Frederick Douglass’ Freedom
04 Jul 2019
This week in history, formerly enslaved abolitionist Frederick Douglass bluntly criticized the failure of American commitments to "freedom" in several Independence Day addresses.
"The Meaning of July 4th for the Negro" was delivered to a majority caucasian audience in Rochester, New York. Tomorrow (July 5th) marks its 167th anniversary.
The speech exposed how the Independence Day holiday is inherently tainted by America’s ongoing perpetuation of slavery:
What, to the American slave, is your Fourth of July? I answer: To him, your celebration is a sham; your boasted liberty, an unholy license; your national greatness, swelling vanity; your sounds of rejoicing are empty and heartless; your denunciation of tyrants, brass fronted impudence; your shouts of liberty and equality, hollow mockery; your prayers and hymns, your sermons and thanksgivings, with all your religious parade and solemnity, are, to him, mere bombast, fraud, deception, impiety and hypocrisy—a thin veil to cover up crimes which would disgrace a nation of savages. There is not a nation on the earth guilty of practices more shocking and bloody than are the people of the United States, at this very hour.
Those of us who consider Douglass' criticisms a matter of pure history may be reminded they are doing so while reading them on an electronic device likely manufactured by underpaid labor in cramped, prison-like conditions. We may be wearing clothing woven by a child’s hand in a sweatshop, perhaps enjoying coffee, chocolate, or rice produced by forced labor.
Douglass’ main question might also be re-written to point us at some other issues:
"What to the imprisoned migrant child is the Fourth of July?"
"What to the hundreds of thousands of disproportionately black prisoners working as exploited labor is the Fourth of July?"

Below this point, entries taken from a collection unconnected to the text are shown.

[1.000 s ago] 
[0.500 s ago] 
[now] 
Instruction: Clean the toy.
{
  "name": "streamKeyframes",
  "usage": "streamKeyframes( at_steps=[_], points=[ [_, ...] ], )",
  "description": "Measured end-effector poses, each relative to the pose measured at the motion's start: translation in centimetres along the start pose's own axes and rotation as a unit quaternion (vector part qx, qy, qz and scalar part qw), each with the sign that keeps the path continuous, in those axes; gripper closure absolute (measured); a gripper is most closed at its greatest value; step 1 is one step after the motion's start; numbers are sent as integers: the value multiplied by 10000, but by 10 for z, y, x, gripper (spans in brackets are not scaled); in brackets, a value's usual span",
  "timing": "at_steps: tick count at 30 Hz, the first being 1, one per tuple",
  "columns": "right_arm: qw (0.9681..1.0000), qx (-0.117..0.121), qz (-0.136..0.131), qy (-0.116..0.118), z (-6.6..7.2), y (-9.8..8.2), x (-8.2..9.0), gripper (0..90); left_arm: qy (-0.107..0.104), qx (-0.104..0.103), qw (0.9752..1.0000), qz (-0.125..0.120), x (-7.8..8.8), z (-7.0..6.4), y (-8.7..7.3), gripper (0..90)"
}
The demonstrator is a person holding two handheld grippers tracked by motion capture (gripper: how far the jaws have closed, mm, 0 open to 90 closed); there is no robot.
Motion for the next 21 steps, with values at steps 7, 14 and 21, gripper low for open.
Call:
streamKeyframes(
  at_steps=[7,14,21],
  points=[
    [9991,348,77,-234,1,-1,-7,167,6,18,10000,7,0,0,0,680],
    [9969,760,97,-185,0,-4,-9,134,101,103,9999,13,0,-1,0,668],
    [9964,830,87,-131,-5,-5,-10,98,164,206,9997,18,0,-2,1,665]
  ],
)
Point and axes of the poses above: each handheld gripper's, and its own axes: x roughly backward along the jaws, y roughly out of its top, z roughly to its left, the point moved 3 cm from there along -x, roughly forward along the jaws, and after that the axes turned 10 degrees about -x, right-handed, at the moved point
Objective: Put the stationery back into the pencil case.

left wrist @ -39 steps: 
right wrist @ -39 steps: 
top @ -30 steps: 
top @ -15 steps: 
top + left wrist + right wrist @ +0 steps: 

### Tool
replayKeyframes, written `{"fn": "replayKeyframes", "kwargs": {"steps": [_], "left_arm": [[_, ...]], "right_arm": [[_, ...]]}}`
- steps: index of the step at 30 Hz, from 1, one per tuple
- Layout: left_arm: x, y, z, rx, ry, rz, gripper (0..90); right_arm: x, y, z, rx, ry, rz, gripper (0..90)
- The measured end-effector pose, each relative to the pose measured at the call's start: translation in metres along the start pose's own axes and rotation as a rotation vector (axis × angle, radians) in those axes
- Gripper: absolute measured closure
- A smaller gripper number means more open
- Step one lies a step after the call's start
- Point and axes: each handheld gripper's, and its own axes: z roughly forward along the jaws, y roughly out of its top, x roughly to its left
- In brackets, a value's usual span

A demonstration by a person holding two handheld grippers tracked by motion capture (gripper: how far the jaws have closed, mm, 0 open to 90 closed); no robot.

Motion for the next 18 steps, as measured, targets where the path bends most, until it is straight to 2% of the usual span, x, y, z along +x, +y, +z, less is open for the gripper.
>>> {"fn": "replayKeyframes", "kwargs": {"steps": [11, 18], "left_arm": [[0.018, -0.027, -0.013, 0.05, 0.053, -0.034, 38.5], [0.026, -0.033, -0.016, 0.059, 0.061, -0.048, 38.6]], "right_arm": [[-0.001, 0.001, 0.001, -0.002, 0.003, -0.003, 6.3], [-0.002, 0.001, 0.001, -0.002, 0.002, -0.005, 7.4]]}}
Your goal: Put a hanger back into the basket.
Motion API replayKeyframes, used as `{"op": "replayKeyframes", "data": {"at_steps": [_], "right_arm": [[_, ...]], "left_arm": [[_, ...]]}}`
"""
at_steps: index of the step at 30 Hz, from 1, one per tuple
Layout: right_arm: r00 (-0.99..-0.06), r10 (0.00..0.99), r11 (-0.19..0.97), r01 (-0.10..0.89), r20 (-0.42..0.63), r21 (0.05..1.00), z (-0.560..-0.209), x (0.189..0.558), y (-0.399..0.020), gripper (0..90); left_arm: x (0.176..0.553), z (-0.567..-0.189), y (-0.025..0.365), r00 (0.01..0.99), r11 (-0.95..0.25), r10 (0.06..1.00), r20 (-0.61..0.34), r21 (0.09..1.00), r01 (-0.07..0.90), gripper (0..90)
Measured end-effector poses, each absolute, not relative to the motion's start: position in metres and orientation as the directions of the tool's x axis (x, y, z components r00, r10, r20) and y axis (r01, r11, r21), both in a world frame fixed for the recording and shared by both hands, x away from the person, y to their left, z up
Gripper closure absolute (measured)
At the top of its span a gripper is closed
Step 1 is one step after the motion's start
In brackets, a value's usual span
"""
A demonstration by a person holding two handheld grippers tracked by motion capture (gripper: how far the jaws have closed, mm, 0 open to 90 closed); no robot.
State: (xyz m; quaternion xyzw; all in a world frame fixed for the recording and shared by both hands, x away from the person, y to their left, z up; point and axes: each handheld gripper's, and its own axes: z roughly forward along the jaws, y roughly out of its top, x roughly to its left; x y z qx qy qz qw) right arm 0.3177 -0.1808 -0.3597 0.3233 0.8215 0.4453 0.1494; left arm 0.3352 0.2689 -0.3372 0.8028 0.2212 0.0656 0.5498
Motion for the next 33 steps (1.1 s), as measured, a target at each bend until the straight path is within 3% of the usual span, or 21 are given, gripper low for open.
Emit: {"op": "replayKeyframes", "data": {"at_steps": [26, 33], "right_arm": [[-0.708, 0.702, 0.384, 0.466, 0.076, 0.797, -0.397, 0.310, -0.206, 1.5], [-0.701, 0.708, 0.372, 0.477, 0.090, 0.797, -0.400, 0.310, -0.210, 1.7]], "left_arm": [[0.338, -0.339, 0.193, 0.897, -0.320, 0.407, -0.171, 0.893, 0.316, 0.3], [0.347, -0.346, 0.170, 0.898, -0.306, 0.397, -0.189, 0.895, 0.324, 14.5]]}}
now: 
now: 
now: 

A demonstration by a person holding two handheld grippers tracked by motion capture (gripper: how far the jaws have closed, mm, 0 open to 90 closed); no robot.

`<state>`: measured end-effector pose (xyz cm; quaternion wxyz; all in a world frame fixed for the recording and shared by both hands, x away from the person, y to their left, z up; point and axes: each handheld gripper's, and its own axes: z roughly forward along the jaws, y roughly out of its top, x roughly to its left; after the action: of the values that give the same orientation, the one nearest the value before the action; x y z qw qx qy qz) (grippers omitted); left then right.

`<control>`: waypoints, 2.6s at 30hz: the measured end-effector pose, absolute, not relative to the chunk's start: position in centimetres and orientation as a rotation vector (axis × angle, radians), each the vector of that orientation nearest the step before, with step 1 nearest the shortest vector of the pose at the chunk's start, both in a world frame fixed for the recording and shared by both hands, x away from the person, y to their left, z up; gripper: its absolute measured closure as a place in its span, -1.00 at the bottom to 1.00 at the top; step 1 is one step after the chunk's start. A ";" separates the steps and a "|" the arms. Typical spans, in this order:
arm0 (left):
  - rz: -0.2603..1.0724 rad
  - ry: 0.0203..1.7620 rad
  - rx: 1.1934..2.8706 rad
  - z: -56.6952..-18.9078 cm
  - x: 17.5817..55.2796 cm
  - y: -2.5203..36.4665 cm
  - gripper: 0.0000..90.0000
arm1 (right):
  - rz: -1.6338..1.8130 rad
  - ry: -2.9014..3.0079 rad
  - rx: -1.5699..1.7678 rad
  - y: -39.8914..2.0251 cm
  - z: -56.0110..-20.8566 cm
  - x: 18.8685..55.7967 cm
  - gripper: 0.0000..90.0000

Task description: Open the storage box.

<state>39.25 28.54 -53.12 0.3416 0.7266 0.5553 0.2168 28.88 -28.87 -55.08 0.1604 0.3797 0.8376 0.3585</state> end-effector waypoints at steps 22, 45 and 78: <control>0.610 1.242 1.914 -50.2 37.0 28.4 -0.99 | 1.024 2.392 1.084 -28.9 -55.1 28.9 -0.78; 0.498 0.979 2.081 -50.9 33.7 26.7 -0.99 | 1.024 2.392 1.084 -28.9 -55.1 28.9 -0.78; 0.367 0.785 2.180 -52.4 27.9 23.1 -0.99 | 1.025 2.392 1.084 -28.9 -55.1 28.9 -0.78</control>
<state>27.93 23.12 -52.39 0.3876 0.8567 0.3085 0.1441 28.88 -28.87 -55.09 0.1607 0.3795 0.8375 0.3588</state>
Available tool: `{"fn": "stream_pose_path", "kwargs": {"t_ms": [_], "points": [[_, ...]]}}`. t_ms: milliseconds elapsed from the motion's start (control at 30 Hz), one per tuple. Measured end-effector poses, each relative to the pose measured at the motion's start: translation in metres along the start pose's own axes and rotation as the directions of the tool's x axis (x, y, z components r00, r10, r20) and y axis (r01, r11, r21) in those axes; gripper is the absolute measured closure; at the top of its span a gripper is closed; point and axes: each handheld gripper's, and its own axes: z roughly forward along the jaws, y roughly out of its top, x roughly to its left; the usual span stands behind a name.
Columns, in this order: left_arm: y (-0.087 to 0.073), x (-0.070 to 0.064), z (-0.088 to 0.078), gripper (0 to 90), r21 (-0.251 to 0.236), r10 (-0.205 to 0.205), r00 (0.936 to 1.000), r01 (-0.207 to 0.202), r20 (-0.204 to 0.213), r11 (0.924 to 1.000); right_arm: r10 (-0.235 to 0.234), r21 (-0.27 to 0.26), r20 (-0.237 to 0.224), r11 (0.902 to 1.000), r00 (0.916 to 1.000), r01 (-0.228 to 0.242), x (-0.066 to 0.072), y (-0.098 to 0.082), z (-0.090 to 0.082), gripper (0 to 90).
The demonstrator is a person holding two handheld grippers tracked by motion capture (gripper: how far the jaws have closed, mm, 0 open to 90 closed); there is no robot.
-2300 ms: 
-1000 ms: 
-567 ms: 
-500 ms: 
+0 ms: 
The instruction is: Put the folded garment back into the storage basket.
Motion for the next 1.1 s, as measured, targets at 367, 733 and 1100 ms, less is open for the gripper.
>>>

To groups like this, our jubilant fetishism of the American brand of "freedom" may be as much of a sham as they were to the 19th century slave.
Douglass' rhetoric continually prompts us to re-evaluate our definition of freedom. Some of us may bristle at the notion of publicly denouncing the above modern inequities as openly as we imagine ourselves decrying slavery in the 1800’s. Perhaps advocacy on these issues is unpopular in our social circles. Perhaps we see them as more complicated, less “black and white” moral questions than historical slavery. If so, we can remind ourselves that abolition was a radical concept in its time. Slavery was an integral part of our social and economic infrastructure— at least as much as the other aforementioned injustices are today.
Douglass also prompts us to look at the usefulness of our philosophical or spiritual convictions as they relate to helping us solve the problem:
At the very moment that they are thanking God for the enjoyment of civil and religious liberty, and for the right to worship God according to the dictates of their own consciences, they are utterly silent in respect to a law which robs religion of its chief significance and makes it utterly worthless to a world lying in wickedness. Did this law […] abridge the right to sing psalms, to partake of the sacrament, or to engage in any of the ceremonies of religion, it would be smitten by the thunder of a thousand pulpits. A general shout would go up from the church demanding repeal, repeal, instant repeal!
Those of us reading this blog are unlikely to give homage to a god, but many of us are likely to be invested in issues affecting our ability to “worship” as we please. For many of us, this may be our pet issue. We may be quick to react to news about persecution against the nonreligious, or respond to action alerts on issues affecting separation of church and state. Are we prepared to also put that same energy into challenging other policies that rob human beings of their dignity and freedom?
For the nonreligious, we might rephrase this passage:
At the very moment that we are enjoying civil and religious liberty, and for the right to think according to the dictates of our own conscience, are we utterly silent in respect to laws which rob humanism of its chief significance and makes it utterly worthless to a world lying in wickedness?